From our regression, we can see a few interesting findings. Firstly, if GDP per capita growth is 0, we can see there is a coefficient 'const' for the intercept of the OLS regression of 0.0225. This can be interpreted as follows: if GDP per capita growth is 0, the predicted change in Republican vote share is an increase in 2.25 percentage points, from 2020 to 2024.

Now, let's look at the slope - the coefficient of gdppc growth on change in Republican vote share. We see that the weak negative coefficient of -0.0006 is indeed significant at p < 0.000. For every 1% increase in compound annual GDP per capita growth, the predicted change in the Republican vote share is -0.0006 percentage points. Given the statistical significance, this relationship is unlikely due to random chance.

Finally, let's interpret the R-squared, of 0.006, which gives the 'model fit'. This can be interpreted as follows: only 0.6% of the variation in change in Republican vote share is explained by variation in GDP per capita growth rates. This means that, although significant, GDP per capita alone is not a strong predictor of the change in Republican vote share. 

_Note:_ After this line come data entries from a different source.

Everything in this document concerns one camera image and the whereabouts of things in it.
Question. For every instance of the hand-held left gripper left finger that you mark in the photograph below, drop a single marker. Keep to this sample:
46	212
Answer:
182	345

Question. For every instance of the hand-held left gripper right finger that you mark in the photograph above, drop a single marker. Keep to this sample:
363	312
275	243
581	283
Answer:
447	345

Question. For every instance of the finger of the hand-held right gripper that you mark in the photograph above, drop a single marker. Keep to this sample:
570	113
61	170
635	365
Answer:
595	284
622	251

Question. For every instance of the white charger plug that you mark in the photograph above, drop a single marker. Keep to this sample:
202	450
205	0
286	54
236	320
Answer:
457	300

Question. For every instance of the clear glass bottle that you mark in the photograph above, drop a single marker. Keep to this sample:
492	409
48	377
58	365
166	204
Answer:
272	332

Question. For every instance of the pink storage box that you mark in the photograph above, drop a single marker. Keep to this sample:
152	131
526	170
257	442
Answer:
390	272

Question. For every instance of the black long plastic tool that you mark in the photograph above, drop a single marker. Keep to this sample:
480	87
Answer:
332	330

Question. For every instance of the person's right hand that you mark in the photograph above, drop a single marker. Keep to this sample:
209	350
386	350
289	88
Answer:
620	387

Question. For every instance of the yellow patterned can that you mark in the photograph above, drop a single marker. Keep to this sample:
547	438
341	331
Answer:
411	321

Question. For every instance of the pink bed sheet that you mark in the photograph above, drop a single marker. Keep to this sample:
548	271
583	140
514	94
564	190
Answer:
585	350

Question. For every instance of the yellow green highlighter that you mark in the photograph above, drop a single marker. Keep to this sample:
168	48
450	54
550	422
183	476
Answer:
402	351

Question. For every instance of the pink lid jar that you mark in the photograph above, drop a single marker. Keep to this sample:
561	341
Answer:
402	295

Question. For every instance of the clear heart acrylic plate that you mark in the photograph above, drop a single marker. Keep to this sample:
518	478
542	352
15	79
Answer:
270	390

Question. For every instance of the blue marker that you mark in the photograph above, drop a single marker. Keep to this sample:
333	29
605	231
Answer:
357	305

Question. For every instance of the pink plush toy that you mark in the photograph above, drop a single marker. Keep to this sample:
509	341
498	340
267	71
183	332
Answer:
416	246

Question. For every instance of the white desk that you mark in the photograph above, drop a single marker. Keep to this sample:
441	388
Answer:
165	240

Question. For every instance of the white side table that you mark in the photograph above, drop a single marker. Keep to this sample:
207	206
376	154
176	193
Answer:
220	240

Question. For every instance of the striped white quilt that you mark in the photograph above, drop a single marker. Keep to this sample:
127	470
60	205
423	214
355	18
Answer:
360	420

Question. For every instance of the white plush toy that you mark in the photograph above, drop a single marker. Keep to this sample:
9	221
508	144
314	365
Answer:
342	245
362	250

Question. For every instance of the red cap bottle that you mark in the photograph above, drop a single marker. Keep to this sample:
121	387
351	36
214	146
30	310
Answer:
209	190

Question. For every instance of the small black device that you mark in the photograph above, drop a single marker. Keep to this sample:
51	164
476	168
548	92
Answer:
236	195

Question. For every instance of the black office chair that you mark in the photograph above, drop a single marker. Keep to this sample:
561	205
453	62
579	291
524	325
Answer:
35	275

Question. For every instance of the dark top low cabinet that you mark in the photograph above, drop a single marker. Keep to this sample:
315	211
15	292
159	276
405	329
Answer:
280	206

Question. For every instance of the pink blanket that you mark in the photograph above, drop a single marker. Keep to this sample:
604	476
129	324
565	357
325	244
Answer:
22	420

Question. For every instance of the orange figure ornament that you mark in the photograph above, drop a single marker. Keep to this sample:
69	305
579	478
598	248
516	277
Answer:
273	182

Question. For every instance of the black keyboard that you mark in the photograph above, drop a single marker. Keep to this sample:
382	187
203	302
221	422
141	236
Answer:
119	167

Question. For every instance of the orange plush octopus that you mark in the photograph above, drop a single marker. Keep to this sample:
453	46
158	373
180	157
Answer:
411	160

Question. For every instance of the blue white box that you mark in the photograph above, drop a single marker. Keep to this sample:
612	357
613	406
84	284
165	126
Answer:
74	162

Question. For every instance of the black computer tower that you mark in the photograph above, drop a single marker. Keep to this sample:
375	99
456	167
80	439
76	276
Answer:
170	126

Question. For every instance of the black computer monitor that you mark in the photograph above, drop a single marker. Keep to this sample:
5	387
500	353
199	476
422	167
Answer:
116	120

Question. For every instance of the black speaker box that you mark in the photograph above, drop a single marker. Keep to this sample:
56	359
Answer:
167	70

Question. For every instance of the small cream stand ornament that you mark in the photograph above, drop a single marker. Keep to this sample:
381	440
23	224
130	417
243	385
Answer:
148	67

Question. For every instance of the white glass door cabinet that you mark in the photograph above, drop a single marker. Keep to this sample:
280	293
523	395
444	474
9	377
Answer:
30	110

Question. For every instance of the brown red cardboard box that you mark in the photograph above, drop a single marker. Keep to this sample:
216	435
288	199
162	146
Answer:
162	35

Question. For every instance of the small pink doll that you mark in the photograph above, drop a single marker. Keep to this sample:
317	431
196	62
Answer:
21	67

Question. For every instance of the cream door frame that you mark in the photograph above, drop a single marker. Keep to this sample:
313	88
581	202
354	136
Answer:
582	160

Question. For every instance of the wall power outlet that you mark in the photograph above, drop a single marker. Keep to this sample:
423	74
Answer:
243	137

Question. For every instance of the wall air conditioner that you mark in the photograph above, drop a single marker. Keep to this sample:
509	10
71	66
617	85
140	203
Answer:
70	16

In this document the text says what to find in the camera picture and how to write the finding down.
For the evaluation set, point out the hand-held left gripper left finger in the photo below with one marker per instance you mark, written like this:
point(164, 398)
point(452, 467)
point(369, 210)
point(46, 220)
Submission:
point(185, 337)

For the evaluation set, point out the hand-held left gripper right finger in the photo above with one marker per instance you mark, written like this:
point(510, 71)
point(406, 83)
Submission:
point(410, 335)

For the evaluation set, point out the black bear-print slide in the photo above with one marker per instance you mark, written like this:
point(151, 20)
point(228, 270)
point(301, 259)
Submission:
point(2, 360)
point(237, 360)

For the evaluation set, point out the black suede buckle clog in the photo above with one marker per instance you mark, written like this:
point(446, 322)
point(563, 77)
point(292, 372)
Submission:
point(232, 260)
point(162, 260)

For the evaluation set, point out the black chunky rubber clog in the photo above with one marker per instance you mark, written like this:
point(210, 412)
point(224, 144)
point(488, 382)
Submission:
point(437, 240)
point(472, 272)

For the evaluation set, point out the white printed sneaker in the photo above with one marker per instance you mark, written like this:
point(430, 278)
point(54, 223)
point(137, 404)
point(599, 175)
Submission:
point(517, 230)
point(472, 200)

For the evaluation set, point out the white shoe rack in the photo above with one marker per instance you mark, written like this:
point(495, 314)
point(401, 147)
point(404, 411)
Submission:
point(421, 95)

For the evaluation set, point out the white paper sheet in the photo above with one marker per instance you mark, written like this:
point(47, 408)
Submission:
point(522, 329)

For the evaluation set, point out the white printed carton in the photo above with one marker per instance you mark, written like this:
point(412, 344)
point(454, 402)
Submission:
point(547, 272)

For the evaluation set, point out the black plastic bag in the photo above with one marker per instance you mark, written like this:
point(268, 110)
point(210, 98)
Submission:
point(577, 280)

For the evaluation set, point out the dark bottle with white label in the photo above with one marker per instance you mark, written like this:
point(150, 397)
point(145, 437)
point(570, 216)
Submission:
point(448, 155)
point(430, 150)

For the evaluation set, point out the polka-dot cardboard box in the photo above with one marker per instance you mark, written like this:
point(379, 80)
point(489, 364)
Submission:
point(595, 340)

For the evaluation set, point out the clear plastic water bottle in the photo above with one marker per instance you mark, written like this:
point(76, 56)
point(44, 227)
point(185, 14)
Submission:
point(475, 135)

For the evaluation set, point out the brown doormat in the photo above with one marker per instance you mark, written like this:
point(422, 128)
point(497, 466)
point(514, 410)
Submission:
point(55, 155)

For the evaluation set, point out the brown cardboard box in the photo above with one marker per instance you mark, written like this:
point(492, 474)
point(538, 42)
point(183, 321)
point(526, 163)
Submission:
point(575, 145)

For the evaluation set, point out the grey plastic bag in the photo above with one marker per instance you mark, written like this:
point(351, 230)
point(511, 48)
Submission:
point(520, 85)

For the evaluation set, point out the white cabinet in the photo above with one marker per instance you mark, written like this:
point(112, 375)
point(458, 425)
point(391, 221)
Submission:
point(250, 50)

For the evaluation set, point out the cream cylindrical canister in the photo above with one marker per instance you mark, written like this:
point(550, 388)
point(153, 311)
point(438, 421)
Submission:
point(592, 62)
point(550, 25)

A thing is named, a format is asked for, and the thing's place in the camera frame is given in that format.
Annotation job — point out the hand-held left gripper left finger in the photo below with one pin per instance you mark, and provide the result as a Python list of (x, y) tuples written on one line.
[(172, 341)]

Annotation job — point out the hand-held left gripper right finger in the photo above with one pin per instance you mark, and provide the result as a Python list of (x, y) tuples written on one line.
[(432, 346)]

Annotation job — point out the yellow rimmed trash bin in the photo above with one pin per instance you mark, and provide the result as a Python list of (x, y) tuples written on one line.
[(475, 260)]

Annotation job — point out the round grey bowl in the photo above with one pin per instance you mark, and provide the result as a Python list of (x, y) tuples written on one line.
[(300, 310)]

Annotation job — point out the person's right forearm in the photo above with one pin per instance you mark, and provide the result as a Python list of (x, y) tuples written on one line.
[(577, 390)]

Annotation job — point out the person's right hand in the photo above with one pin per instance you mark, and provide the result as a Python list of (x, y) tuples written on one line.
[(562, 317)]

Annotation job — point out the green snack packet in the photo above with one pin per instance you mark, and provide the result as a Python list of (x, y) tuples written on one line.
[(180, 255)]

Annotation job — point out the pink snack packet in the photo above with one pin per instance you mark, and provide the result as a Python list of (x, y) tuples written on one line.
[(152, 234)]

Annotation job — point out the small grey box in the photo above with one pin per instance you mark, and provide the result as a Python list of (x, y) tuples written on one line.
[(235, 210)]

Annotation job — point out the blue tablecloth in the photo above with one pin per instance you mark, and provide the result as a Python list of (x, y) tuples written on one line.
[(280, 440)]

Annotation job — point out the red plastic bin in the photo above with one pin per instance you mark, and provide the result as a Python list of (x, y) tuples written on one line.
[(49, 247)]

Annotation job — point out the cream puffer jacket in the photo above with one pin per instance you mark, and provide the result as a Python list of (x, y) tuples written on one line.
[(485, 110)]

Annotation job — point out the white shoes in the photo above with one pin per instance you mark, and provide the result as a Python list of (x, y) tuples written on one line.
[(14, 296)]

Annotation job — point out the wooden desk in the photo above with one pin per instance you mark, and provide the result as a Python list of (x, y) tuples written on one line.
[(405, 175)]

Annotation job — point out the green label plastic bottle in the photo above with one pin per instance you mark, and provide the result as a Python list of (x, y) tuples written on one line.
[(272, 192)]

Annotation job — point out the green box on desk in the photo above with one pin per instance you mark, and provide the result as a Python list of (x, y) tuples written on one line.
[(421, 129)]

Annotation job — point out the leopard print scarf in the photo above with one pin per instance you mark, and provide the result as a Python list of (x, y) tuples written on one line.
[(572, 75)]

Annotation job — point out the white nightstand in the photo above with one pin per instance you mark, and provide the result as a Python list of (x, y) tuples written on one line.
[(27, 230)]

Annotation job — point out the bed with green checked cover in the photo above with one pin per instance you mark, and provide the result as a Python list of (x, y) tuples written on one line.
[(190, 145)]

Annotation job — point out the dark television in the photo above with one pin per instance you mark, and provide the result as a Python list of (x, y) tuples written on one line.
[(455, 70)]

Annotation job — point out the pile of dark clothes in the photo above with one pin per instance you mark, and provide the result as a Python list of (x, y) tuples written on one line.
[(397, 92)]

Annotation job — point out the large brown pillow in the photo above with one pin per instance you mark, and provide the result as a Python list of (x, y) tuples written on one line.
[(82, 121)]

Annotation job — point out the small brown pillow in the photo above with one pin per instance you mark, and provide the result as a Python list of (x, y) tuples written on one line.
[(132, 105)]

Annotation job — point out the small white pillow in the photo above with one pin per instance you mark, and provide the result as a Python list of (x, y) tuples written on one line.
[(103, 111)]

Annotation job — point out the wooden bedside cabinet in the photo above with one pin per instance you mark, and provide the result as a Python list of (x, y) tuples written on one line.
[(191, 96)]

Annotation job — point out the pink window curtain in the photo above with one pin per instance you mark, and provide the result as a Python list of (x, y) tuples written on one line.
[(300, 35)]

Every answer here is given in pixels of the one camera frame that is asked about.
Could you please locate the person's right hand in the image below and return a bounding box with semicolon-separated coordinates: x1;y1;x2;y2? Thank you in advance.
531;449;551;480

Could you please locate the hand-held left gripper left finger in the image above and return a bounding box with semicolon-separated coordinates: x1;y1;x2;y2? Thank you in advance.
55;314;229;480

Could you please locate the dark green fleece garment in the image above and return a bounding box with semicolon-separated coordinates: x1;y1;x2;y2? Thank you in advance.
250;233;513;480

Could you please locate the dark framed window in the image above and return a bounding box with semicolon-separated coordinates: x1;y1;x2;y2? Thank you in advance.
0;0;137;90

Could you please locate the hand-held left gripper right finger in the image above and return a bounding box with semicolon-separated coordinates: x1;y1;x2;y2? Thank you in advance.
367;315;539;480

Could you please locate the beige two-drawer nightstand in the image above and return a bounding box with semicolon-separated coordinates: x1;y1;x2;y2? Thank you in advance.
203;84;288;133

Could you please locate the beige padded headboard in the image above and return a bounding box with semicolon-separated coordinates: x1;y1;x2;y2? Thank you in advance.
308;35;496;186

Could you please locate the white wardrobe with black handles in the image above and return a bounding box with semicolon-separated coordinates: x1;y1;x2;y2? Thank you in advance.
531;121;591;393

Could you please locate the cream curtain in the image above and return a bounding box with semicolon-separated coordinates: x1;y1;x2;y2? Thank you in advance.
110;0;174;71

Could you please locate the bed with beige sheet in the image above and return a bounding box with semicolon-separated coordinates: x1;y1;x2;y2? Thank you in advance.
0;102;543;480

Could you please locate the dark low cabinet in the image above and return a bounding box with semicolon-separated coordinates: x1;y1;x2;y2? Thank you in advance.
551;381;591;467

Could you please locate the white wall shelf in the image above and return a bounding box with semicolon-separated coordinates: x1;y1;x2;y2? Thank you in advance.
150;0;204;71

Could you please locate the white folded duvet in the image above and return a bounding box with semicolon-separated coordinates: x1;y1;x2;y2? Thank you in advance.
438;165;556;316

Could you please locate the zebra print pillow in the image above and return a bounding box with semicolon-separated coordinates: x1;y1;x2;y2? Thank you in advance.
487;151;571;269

In conclusion, we can reject the null hypothesis and state that there is indeed a significant negative relationship between GDP per capita growth and change in Republican vote share. However, our model has weak explanatory power and so further research should include additional independent variables to understand their impact.